## What to work on
Among the lines below, a stretch begins at the one with "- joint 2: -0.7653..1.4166" and ends at the one with "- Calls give". Repeat that stretch exactly, ends included.

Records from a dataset
=====
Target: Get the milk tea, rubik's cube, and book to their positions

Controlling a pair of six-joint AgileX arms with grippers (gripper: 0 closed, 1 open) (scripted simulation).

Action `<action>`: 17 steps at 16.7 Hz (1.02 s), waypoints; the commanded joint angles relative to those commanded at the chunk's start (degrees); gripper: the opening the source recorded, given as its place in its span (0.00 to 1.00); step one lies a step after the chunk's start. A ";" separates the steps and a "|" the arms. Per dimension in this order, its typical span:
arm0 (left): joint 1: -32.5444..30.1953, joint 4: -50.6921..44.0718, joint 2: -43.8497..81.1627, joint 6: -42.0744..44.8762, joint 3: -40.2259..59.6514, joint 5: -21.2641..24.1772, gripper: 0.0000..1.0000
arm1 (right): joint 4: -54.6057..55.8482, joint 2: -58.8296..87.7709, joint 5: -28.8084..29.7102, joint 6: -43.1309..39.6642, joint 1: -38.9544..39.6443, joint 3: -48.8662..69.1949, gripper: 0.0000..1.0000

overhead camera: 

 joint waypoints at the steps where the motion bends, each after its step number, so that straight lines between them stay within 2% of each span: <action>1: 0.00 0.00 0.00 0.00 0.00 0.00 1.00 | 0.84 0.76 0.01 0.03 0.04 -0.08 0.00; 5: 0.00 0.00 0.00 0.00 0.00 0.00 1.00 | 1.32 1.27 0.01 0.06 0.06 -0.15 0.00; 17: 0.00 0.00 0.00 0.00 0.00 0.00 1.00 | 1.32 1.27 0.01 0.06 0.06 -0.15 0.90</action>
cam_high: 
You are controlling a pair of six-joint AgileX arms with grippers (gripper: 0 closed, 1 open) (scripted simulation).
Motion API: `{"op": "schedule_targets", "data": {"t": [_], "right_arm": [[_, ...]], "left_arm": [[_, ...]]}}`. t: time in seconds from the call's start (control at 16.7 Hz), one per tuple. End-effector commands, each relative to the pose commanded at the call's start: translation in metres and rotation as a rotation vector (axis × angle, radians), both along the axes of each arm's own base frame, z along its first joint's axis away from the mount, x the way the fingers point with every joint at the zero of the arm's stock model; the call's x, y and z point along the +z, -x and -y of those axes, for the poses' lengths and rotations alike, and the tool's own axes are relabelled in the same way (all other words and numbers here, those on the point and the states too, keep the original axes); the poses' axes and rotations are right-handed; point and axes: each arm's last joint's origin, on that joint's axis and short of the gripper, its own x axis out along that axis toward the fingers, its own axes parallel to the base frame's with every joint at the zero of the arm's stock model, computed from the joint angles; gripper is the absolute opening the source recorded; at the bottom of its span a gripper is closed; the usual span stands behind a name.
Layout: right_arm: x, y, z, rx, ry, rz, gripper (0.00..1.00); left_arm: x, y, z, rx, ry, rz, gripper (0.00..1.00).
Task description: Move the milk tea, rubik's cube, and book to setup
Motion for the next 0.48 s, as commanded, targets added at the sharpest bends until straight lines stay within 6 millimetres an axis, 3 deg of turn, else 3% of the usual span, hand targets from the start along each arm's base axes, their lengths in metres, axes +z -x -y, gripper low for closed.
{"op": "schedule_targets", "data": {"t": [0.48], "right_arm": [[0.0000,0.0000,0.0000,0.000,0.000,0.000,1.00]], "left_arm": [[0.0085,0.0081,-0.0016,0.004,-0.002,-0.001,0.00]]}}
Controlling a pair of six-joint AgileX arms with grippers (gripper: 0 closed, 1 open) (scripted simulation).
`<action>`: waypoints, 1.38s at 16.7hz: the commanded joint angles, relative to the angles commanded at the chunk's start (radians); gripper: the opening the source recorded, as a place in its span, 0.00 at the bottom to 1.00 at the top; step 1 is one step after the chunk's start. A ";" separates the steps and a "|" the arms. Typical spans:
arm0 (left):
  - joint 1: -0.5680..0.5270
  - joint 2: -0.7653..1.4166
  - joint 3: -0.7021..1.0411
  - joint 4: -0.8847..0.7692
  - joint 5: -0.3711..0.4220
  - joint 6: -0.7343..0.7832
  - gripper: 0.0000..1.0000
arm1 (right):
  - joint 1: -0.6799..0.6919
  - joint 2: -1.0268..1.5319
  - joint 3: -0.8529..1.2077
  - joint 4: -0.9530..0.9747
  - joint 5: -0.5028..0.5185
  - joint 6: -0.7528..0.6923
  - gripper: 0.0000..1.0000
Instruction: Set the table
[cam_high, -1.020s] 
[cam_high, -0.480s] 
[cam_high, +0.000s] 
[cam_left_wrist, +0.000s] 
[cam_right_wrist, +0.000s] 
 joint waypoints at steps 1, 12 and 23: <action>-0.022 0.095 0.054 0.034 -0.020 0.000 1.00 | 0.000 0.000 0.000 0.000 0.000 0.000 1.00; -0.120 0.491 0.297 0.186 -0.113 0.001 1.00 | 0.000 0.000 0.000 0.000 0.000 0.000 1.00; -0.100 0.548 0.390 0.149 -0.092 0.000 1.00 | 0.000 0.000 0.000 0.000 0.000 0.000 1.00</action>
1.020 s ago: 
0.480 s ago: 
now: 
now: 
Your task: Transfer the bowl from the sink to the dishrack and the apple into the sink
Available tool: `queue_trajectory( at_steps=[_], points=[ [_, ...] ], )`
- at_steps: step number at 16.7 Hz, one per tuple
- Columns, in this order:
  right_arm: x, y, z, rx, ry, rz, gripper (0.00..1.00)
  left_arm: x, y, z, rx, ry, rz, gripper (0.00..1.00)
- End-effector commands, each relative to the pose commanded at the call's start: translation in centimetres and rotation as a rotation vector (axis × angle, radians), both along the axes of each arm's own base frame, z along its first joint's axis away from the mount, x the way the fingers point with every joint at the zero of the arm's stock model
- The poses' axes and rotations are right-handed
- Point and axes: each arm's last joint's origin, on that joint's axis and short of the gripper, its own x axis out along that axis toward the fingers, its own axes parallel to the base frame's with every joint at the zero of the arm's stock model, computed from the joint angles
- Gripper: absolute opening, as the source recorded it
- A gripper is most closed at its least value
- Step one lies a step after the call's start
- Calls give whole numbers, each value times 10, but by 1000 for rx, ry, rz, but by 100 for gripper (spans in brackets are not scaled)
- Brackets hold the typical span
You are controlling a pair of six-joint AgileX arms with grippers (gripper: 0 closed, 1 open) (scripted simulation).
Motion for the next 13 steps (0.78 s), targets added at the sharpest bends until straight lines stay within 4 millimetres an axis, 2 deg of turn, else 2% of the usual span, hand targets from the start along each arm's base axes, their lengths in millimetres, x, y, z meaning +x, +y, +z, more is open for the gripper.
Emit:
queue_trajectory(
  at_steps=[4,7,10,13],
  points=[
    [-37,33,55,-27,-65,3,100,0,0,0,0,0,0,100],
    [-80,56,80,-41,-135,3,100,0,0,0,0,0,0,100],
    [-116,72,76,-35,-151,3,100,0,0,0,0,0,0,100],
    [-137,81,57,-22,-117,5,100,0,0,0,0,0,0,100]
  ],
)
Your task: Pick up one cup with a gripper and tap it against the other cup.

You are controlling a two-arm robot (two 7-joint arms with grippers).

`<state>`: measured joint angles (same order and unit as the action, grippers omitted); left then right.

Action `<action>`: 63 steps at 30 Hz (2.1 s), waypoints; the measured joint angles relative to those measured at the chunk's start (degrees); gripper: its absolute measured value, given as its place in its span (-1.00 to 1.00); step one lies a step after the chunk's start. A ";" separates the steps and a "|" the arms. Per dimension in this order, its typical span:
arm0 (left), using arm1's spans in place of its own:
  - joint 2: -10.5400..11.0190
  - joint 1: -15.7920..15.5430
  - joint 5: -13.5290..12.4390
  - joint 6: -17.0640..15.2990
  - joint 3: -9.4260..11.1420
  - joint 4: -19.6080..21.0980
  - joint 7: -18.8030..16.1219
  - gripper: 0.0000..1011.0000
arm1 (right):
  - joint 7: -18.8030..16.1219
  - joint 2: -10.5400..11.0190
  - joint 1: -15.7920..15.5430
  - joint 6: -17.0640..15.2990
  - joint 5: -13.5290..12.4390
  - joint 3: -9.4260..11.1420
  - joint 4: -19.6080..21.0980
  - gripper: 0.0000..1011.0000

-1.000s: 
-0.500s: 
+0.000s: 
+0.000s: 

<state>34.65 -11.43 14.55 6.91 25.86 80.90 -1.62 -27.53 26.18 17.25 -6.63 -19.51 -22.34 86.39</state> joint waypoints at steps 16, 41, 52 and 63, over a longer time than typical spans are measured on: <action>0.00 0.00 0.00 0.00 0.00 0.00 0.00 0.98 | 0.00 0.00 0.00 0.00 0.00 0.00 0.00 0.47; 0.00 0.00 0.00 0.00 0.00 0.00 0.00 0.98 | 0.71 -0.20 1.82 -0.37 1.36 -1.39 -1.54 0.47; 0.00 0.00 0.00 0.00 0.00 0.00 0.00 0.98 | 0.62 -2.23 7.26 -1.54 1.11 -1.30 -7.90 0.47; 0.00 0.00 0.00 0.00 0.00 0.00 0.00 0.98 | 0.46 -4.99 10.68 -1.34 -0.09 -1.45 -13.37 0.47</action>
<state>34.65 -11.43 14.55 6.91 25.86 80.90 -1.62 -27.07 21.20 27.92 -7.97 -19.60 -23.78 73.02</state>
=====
## Finished exercise
  - joint 2: -0.7653..1.4166
  - joint 3: -0.7021..1.0411
  - joint 4: -0.8847..0.7692
  - joint 5: -0.3711..0.4220
  - joint 6: -0.7343..0.7832
  - gripper: 0.0000..1.0000
arm1 (right):
  - joint 1: -0.6799..0.6919
  - joint 2: -1.0268..1.5319
  - joint 3: -0.8529..1.2077
  - joint 4: -0.9530..0.9747
  - joint 5: -0.5028..0.5185
  - joint 6: -0.7528..0.6923
  - gripper: 0.0000..1.0000
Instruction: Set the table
[cam_high, -1.020s] 
[cam_high, -0.480s] 
[cam_high, +0.000s] 
[cam_left_wrist, +0.000s] 
[cam_right_wrist, +0.000s] 
 joint waypoints at steps 1, 12 and 23: <action>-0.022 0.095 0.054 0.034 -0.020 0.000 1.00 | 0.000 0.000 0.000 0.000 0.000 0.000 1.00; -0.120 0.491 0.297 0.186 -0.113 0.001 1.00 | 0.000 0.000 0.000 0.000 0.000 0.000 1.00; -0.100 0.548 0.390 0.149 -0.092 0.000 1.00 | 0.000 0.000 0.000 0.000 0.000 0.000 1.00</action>
1.020 s ago: 
0.480 s ago: 
now: 
now: 
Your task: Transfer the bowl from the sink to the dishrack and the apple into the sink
Available tool: `queue_trajectory( at_steps=[_], points=[ [_, ...] ], )`
- at_steps: step number at 16.7 Hz, one per tuple
- Columns, in this order:
  right_arm: x, y, z, rx, ry, rz, gripper (0.00..1.00)
  left_arm: x, y, z, rx, ry, rz, gripper (0.00..1.00)
- End-effector commands, each relative to the pose commanded at the call's start: translation in centimetres and rotation as a rotation vector (axis × angle, radians), both along the axes of each arm's own base frame, z along its first joint's axis away from the mount, x the way the fingers point with every joint at the zero of the arm's stock model
- The poses' axes and rotations are right-handed
- Point and axes: each arm's last joint's origin, on that joint's axis and short of the gripper, its own x axis out along that axis toward the fingers, its own axes parallel to the base frame's with every joint at the zero of the arm's stock model, computed from the joint angles
- Gripper: absolute opening, as the source recorded it
- A gripper is most closed at its least value
- Step one lies a step after the call's start
- Calls give whole numbers, each value times 10, but by 1000 for rx, ry, rz, but by 100 for gripper (spans in brackets are not scaled)

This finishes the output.